A Pravastatin supplier is an individual or a company that provides Pravastatin active pharmaceutical ingredient (API) or Pravastatin finished formulations upon request. The Pravastatin suppliers may include Pravastatin API manufacturers, exporters, distributors and traders.
click here to find a list of Pravastatin suppliers with USDMF, JDMF, KDMF, CEP, GMP, COA and API Price related information on PharmaCompass.
National Drug Code is a comprehensive database maintained by the FDA that contains information on all drugs marketed in the US. This directory includes information about finished drug products, unfinished drug products, and compounded drug products, including those containing Pravastatin as an active pharmaceutical ingredient (API).
The FDA updates the NDC directory daily. The NDC numbers for Pravastatin API and other APIs are published in this directory by the FDA.
The NDC unfinished drugs database includes product listing information submitted for all unfinished drugs, such as active pharmaceutical ingredients (APIs), drugs intended for further processing and bulk drug substances for compounding.
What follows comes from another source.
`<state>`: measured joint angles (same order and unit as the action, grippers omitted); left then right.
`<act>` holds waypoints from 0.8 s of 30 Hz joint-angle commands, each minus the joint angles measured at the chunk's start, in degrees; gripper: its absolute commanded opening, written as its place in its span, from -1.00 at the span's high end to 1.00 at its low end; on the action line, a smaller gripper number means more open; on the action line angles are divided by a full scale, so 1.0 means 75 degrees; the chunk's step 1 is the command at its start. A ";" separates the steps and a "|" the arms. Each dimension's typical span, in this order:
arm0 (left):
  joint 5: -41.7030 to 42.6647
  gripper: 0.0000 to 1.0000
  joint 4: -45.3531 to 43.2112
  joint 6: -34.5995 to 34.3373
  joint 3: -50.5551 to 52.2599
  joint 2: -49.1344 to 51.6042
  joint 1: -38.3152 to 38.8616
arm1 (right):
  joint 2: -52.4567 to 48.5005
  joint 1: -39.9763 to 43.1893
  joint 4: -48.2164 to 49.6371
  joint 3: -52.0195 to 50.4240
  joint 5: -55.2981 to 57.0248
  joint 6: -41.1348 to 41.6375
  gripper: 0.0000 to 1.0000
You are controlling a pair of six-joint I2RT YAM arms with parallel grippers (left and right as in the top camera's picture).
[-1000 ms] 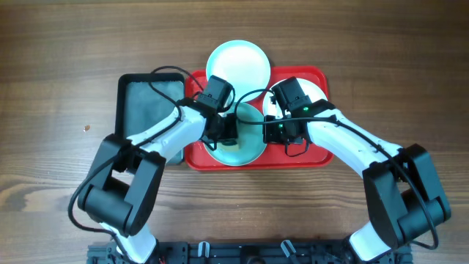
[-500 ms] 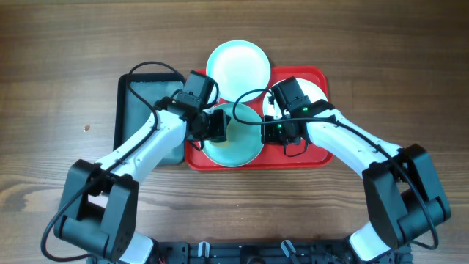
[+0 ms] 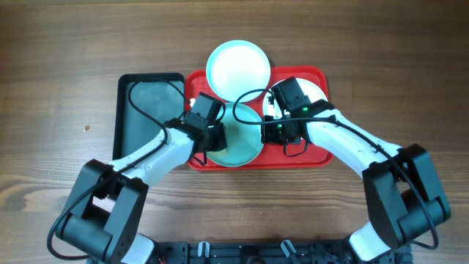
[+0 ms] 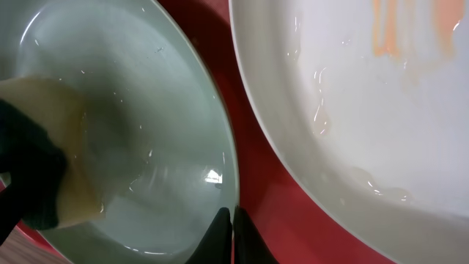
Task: Clean dirty plates on tray and stack at the side
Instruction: 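Scrub the held pale green plate with the sponge in the left gripper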
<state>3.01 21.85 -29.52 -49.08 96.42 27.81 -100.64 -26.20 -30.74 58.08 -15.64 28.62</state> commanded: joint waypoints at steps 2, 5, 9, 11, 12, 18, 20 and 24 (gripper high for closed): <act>-0.0184 0.92 -0.0064 -0.0169 0.0224 0.0152 0.0280 | -0.0119 -0.0061 0.0041 -0.0061 -0.0157 0.0044 0.91; -0.0184 0.92 -0.0067 -0.0192 0.0224 0.0341 0.0277 | -0.0119 -0.0061 0.0044 -0.0061 -0.0157 0.0044 0.91; -0.0122 0.92 -0.0175 -0.0189 0.0224 0.0449 0.0277 | -0.0119 -0.0061 0.0047 -0.0061 -0.0154 0.0067 0.91; 0.0093 0.92 -0.0178 -0.0192 0.0224 0.0449 0.0277 | -0.0119 -0.0061 0.0047 -0.0061 -0.0154 0.0064 0.91; 0.0289 0.92 -0.0175 -0.0204 0.0224 0.0449 0.0277 | -0.0119 -0.0061 0.0047 -0.0061 -0.0154 0.0067 0.91; 0.1046 0.92 -0.0248 -0.0493 0.0221 0.0393 0.0274 | -0.0119 -0.0061 0.0061 -0.0061 -0.0157 0.0070 0.91; 0.0994 0.92 -0.0227 -0.0291 0.0201 0.0047 0.0239 | -0.0119 -0.0061 0.0061 -0.0061 -0.0154 0.0067 0.91; 0.0493 0.92 -0.0201 -0.0294 0.0198 -0.1472 0.0242 | -0.0119 -0.0061 0.0067 -0.0061 -0.0154 0.0067 0.92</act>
Pharmaceutical companies that manufacture Pravastatin as an active pharmaceutical ingredient (API) must furnish the FDA with an updated record of all drugs that they produce, prepare, propagate, compound, or process for commercial distribution in the US at their facilities.
The NDC directory also contains data on finished compounded human drug products that contain Pravastatin and are produced by outsourcing facilities. While these outsourcing facilities are not mandated to assign a Pravastatin NDC to their finished compounded human drug products, they may choose to do so.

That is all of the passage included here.